--- DATASET SECTION ---

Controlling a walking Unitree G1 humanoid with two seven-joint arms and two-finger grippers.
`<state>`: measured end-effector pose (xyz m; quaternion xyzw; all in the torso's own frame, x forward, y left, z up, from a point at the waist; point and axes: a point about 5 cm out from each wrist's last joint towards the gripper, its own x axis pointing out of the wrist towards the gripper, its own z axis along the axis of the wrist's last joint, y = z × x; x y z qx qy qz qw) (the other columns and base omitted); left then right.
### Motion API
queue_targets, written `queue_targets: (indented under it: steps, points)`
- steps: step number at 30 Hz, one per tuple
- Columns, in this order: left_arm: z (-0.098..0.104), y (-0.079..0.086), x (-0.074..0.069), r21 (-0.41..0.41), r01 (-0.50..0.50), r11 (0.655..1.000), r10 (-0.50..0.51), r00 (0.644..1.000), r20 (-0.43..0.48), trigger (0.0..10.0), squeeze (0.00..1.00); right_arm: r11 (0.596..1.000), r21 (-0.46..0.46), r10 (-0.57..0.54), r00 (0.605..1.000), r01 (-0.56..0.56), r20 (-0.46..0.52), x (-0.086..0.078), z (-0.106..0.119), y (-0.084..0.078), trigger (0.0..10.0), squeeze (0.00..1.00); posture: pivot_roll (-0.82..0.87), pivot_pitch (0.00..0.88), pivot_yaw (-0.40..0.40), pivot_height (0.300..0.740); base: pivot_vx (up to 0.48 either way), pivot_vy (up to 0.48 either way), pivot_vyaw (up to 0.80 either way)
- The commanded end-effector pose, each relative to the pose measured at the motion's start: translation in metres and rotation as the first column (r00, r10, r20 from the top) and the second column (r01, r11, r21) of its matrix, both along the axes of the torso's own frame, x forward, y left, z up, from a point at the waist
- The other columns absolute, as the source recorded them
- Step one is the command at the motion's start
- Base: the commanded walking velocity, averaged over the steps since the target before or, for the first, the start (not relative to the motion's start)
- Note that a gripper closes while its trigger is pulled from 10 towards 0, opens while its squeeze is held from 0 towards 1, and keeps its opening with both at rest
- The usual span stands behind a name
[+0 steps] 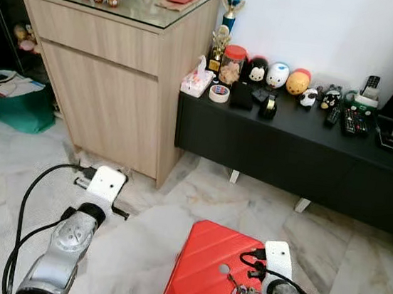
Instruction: Hang keys on a hook
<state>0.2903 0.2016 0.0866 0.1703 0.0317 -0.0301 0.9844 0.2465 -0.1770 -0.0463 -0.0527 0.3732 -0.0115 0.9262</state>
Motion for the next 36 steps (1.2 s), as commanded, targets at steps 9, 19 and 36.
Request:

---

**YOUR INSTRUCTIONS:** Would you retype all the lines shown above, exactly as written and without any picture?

**OUTPUT OF THE EXERCISE:**
Controlling a walking Unitree G1 humanoid with two seven-joint arms and two-finger grippers.
`<state>`: measured end-effector pose (xyz m; quaternion xyzw; all in the torso's own frame, x forward, y left, z up, from a point at the waist; point and axes: a point about 5 cm out from each wrist's last joint towards the gripper, its own x axis pointing out of the wrist towards the gripper, its own z axis along the axis of the wrist's last joint, y = z × x; x y z qx qy qz qw) (the other columns and base omitted); left then right.
### Motion API
queue_targets, written `queue_targets: (indented under it: steps, points)`
- steps: step number at 30 Hz, one per tuple
- Columns, in this order: left_arm: z (-0.098..0.104), y (-0.079..0.086), x (-0.074..0.069), r21 (-0.41..0.41), r01 (-0.50..0.50), r11 (0.655..1.000), r10 (-0.50..0.51), r00 (0.644..1.000), r20 (-0.43..0.48), trigger (0.0..10.0), squeeze (0.00..1.00); right_arm: r11 (0.596..1.000), r21 (-0.46..0.46), r10 (-0.57..0.54), r00 (0.605..1.000), r01 (-0.56..0.56), r20 (-0.46..0.52), x (-0.086..0.078), z (-0.106..0.119), y (-0.084..0.078), trigger (0.0..10.0), squeeze (0.00..1.00); posture: pivot_roll (-0.82..0.87), pivot_pitch (0.00..0.88), pivot_yaw (-0.40..0.40), pivot_height (0.300..0.740); base: pivot_vx (up to 0.48 either way), pivot_vy (up to 0.48 either way), pivot_vyaw (up to 0.80 either way)
- The commanded end-effector pose, each relative to the pose measured at the motion's start: translation in metres and rotation as the first column (r00, r10, r20 from the top) and the second column (r01, r11, r21) of its matrix, both along the axes of the torso's own frame, x forward, y left, z up, from a point at the waist
- The other columns absolute, as the source recorded them
- Step one is the command at the motion's start
- Base: the commanded walking velocity, averaged over the steps since the target before or, for the first, the start (not relative to the motion's start)
- Note that a gripper closes while its trigger is pulled from 10 towards 0, opens while its squeeze is held from 0 towards 1, and keeps its opening with both at rest
- The usual span stands behind a name
[+0 steps] 
Instruction: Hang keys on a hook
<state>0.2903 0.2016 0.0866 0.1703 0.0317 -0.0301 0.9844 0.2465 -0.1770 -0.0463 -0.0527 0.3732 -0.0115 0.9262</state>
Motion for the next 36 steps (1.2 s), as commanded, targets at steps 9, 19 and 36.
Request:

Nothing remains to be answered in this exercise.